The integration of the landscape by TCL then completes the site. Ensuring a buffer to the exterior, this part of the design also draws the garden and sky into the interior while softening what might otherwise read as austere.



“Downstairs operates at the scale of a public building, with high ceilings, generous volumes,” says Bilardo.



“As you move up, the ceiling drops, the layering increases. It becomes softer. More personal,” she adds.
The home unfolds across four levels: undercroft housing cellar, gym and garage; a ground floor conceived entirely for entertaining and display; private quarters above; a rooftop bar that lifts the whole into another register. The shift between floors is felt in the body before it is understood by the eye.
Every wall was rendered before a single artwork was hung, with proportions tested; placements decided with the same care brought to acquisition. Weekly site meetings kept the clients close throughout. A bespoke cable system, set into recessed ceiling trims, now holds the entire collection with complete flexibility. Lighting, specified entirely by Enoki, is decorative where it needs to be seen and invisible where it doesn’t.



Furniture mixes heirloom with contemporary, custom with collected. A bespoke sofa table anchors the main living space, while all beds were made to measure. Triple-glazed windows and external blinds manage sun and city noise with the same precision applied to every other element. And yet, for all its discipline, the house yields warmth.

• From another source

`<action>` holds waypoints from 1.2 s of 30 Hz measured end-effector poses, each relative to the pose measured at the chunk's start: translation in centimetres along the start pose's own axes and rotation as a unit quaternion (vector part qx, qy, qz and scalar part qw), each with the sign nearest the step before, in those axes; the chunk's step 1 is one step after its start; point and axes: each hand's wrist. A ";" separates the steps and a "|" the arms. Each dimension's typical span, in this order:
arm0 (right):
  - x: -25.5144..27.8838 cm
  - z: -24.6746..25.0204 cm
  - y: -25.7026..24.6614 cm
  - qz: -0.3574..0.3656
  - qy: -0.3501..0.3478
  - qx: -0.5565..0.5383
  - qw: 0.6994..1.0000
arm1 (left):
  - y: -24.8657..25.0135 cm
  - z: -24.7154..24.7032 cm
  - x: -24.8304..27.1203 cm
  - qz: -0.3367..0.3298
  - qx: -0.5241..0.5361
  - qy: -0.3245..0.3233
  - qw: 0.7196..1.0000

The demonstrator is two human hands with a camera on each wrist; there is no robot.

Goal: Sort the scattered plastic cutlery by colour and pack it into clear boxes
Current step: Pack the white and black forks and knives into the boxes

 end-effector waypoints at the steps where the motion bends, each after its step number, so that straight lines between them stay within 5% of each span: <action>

“The beauty of it is that it still feels entirely like a home,” says Bilardo. “It is used as a home should be.”


Art House celebrates the collection as the animating force, instead of focusing primarily on the architecture or interiors. In doing so, the design makes its most quietly radical proposition: that a house of grander public scale and material rigour can be (and feel), in every sense, one that is also lived in.